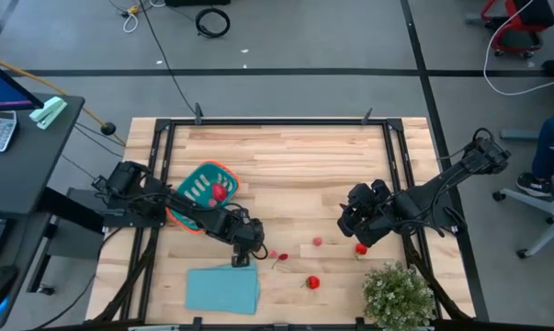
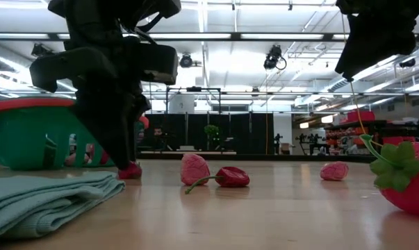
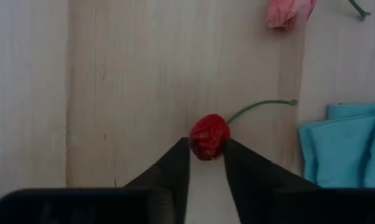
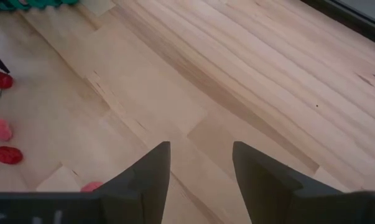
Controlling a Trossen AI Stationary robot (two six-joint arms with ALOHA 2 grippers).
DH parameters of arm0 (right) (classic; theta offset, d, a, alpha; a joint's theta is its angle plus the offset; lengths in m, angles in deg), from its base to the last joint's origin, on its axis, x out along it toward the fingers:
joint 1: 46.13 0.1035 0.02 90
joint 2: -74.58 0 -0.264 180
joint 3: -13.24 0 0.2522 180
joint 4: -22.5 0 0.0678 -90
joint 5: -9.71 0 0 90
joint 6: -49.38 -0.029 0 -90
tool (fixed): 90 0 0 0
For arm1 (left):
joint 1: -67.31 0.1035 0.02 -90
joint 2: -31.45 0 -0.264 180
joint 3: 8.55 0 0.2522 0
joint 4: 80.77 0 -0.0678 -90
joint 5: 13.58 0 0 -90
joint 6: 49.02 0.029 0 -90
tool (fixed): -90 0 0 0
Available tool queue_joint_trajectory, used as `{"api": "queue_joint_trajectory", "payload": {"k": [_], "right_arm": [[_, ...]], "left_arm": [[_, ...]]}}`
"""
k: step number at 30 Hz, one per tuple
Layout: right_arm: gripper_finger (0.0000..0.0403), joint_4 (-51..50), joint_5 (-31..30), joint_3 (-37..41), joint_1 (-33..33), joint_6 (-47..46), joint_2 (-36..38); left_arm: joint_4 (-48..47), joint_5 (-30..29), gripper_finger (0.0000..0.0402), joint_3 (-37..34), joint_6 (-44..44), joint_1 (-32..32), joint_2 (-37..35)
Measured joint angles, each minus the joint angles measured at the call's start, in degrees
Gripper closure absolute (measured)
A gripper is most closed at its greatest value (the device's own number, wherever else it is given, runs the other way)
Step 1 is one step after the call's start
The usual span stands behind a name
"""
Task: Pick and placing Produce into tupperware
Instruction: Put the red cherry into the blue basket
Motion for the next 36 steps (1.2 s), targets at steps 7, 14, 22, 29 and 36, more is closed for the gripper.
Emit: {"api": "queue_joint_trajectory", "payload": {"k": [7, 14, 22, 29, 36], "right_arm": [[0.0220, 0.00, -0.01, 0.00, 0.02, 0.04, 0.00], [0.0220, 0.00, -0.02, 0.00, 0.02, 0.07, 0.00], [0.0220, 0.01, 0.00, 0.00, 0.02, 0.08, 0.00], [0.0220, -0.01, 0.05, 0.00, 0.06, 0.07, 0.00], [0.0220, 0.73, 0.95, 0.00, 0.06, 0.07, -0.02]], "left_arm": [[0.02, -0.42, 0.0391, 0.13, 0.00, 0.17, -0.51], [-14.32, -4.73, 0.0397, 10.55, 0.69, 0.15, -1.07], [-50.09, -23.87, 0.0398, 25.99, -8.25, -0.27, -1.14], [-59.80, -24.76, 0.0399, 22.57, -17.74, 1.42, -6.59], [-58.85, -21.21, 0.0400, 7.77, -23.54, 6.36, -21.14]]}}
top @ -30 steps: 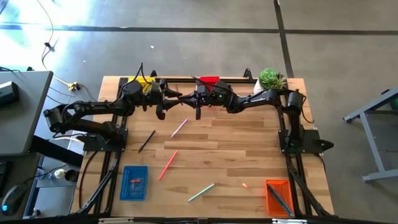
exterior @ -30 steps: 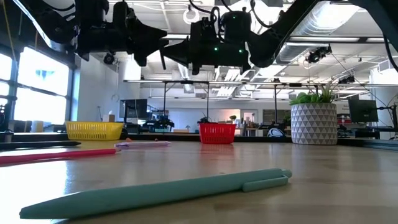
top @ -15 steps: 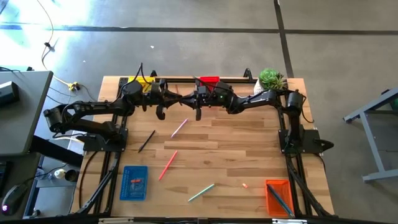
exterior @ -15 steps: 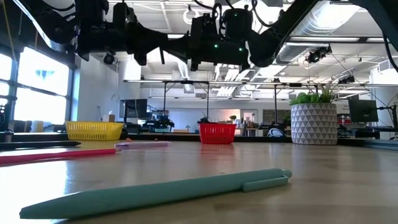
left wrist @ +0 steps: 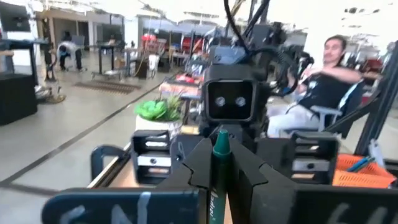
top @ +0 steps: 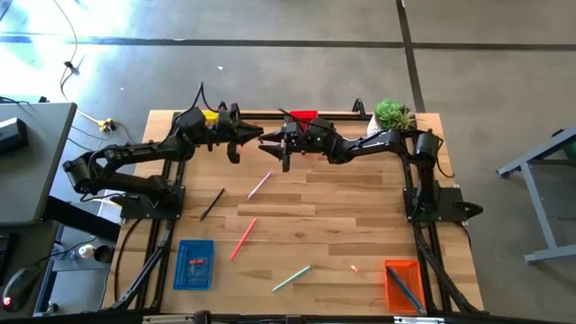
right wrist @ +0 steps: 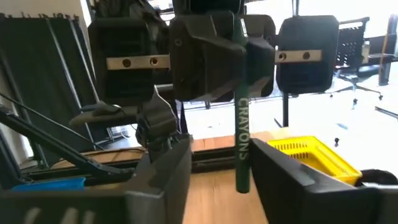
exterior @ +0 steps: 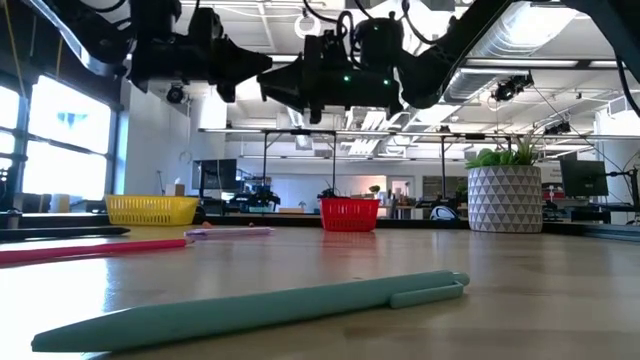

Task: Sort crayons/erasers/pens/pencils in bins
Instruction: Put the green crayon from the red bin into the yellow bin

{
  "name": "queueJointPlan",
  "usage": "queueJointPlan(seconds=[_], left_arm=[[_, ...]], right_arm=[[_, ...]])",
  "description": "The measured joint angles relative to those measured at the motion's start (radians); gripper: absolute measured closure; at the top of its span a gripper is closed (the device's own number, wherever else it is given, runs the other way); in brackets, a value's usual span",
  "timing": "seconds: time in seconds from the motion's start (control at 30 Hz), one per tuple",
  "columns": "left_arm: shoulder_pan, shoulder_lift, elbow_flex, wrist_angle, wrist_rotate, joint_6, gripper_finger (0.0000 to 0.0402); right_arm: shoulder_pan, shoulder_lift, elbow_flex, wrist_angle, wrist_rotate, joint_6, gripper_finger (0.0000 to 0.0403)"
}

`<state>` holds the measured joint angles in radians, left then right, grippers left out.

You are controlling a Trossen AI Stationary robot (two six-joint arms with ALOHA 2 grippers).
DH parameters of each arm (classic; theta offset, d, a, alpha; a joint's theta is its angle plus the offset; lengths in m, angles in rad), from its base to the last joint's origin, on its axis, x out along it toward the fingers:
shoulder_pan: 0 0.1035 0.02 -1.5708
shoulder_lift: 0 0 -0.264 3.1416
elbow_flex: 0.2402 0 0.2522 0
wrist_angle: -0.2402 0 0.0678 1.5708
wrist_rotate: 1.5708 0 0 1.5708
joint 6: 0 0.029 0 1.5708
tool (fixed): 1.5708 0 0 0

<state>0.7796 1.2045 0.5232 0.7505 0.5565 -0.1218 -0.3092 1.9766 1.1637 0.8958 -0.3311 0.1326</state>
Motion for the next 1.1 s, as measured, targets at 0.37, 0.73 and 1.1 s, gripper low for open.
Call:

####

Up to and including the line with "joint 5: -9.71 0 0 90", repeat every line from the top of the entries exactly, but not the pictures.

Controlling a Trossen AI Stationary robot (two six-joint arms with ALOHA 2 grippers).
DH parameters of arm0 (right) (classic; theta offset, d, a, alpha; a joint's theta is its angle plus the offset; lengths in m, angles in deg), from its base to the last joint's origin, on its axis, x out along it toward the fingers:
joint 1: 46.13 0.1035 0.02 90
joint 2: -74.58 0 -0.264 180
joint 3: -13.24 0 0.2522 180
joint 4: -22.5 0 0.0678 -90
joint 5: -9.71 0 0 90

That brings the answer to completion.